Topps Tries its Hand at Football Cards

Brooklyn, New York

In addition to baseball, Topps also produced cards for American football in 1951, which are known as the Magic set. Topps did not try football cards again until 1955, when it released an All-American set with a mix of active players and retired stars.

1951 Topps football cards

— 1948 —

Leaf Candy Company Releases Colorized Card Set

Chicago, Illinois

In 1948 and 1949, the Leaf Candy Company produced crude, boldly-colored sets of football, baseball, and boxing stars. Their 1948 football set has the distinction of being the first post-war cards in color.

1948 Leaf Candy football cards

— 1948 —

Bowman Starts Producing Football Cards

Chicago, Illinois

The 1948 Bowman football cards were originally printed on three large sheets of 36 cards each (108 total cards). The third sheet was printed in much smaller numbers, making cards numbered #3, 6, 9, etc. much more difficult to collect than the others.

1948 Bowman football cards

— 1935 —

National Chicle Gum Company Produces 36-Card Set

Cambridge, Massachusetts

Originally intended to be 240 cards, the National Chicle Company football set ended up including only 36 cards — all of which are relatively rare today. The set was the first set to feature players from the National Football League, including six Hall of Fame players. The ultra-rare Bronko Nagurski card, is football’s equivalent to baseball’s T206 Honus Wagner card.

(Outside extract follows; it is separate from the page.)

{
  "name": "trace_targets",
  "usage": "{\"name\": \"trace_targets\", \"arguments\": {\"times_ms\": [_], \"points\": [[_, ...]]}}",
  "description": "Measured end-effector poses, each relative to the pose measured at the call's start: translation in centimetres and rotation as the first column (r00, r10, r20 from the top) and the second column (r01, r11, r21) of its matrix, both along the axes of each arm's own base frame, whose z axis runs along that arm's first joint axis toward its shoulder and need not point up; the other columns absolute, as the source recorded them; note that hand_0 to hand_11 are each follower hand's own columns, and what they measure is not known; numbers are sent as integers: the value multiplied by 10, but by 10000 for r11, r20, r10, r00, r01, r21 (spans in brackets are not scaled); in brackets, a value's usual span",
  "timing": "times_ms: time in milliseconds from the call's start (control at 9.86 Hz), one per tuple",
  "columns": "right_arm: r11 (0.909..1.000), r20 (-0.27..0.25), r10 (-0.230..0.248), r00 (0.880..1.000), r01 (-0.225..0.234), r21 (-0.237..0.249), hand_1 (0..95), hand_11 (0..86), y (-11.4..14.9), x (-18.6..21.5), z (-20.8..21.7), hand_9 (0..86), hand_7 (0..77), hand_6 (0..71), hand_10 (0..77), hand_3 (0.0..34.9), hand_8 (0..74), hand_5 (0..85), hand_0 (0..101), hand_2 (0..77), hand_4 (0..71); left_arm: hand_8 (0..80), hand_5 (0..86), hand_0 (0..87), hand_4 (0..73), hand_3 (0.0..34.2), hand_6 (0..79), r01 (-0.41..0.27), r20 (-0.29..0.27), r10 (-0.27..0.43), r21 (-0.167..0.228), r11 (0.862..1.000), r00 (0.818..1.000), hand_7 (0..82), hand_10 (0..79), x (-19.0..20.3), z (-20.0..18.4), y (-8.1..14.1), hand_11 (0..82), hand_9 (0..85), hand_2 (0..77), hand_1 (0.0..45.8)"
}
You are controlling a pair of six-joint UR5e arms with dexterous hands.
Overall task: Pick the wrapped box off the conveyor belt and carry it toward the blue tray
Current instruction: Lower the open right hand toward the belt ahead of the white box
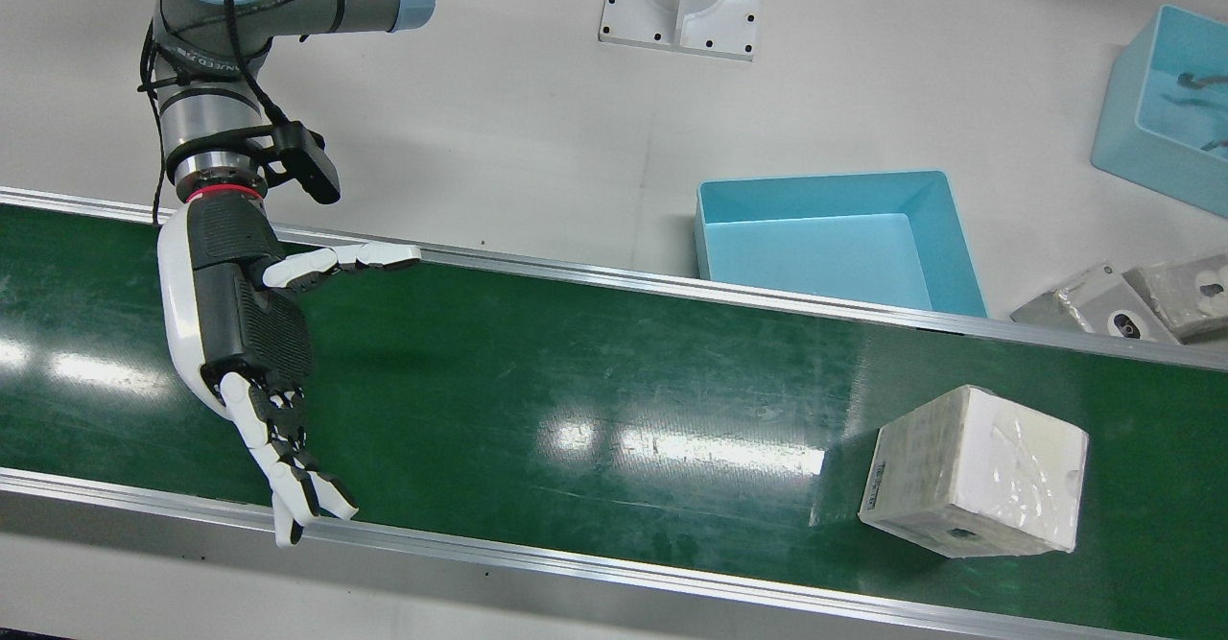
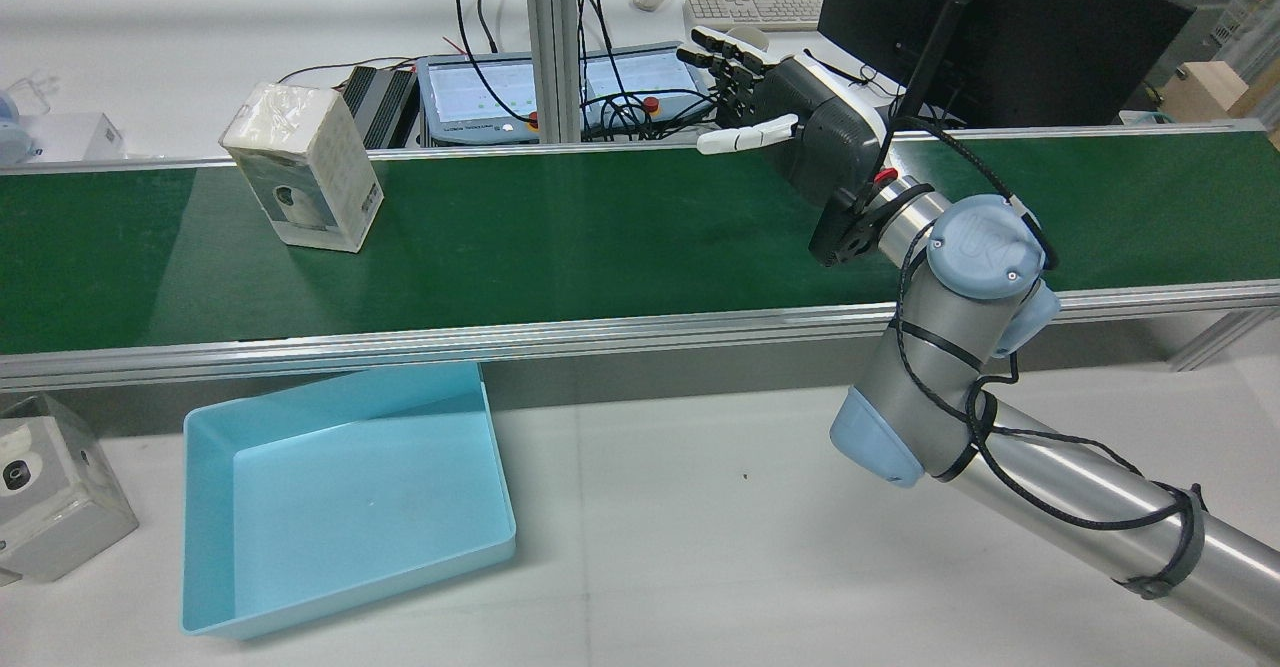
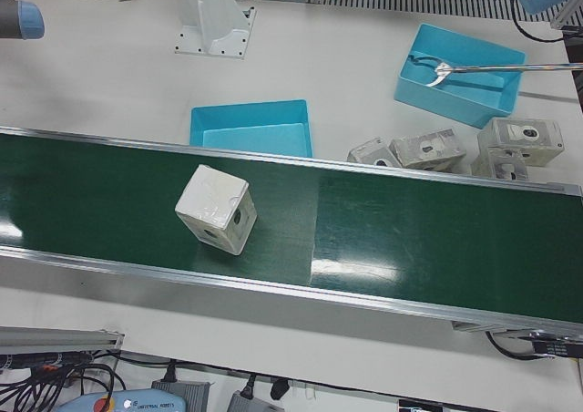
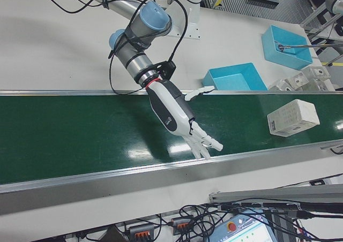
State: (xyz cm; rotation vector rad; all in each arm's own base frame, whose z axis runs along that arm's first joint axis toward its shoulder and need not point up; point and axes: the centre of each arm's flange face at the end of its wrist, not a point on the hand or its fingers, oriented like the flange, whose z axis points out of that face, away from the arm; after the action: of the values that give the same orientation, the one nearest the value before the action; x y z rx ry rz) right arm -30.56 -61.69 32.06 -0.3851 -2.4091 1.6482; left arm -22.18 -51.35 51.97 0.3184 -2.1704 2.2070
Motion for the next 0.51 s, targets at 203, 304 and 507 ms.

1935 National Chicle football cards

— 1894 —

Mayo’s Cut Plug Creates the First Football Card Set

Richmond, Virginia

The Mayo’s Cut Plug set consisted of 35 cards cards of top Ivy League players from “The Big Three” of football schools: Harvard, Yale and Princeton. The cards featured black and white portraits of the players wearing turtleneck sweaters and hooded sweat shirts sporting the names of their teams in large letters.

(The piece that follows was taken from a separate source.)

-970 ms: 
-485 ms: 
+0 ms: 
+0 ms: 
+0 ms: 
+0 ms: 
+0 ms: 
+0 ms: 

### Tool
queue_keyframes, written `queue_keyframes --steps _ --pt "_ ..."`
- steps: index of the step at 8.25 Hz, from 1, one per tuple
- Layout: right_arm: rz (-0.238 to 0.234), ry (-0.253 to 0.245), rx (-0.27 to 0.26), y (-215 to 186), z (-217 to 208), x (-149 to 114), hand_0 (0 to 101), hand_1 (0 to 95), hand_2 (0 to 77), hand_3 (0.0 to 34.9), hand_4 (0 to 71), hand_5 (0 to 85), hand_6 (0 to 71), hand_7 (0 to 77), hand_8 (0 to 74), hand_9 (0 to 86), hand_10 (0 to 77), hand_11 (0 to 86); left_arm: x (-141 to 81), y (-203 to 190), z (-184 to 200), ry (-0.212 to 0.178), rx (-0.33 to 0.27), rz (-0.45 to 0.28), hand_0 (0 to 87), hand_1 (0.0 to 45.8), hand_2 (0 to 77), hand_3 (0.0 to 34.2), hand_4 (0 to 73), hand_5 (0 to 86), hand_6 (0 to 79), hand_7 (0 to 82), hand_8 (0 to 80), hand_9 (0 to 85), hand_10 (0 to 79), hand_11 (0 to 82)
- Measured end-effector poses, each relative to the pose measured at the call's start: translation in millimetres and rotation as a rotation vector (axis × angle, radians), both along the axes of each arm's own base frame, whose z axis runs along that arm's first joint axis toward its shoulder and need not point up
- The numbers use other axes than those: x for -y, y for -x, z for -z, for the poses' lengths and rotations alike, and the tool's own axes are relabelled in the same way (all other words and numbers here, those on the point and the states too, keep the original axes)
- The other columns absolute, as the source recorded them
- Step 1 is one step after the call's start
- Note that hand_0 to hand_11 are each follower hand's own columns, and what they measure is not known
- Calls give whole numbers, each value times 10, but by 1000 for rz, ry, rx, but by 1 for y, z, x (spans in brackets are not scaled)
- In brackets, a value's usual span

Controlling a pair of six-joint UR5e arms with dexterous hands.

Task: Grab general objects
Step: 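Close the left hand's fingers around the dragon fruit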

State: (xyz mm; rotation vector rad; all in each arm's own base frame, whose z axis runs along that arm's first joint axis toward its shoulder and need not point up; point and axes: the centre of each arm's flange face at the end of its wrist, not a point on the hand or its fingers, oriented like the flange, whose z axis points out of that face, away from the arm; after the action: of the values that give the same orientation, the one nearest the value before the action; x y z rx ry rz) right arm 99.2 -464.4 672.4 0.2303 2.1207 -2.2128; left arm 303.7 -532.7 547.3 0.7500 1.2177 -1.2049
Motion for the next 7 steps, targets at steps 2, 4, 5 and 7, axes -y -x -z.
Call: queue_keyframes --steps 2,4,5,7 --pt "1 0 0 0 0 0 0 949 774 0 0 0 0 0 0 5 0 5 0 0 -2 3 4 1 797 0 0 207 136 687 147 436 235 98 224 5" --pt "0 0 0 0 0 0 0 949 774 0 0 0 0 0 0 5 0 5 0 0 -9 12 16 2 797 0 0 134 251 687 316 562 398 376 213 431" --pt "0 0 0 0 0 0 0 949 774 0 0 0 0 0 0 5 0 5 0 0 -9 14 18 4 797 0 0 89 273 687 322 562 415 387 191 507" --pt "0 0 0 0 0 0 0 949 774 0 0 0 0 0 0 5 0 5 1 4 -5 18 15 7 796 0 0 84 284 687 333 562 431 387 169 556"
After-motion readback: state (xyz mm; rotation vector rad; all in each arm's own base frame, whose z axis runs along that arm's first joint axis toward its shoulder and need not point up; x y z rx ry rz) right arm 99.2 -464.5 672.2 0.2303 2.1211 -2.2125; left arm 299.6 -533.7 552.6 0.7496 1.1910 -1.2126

1894 Mayo's Cut Plug football cards

— 1888 —

Goodwin & Co. Produces the First Ever Football Trading Card

New York, New York

In 1888, several years after American football began its rise as a staple college sport, a cigarette card of Yale’s Henry Beecher appeared, courtesy of Goodwin & Co. The Beecher card was part of the 1888 Goodwin Champions collection, a series of 50 tobacco cards. The cards were nationally distributed in packages of Old Judge & Gypsy Queen cigarettes.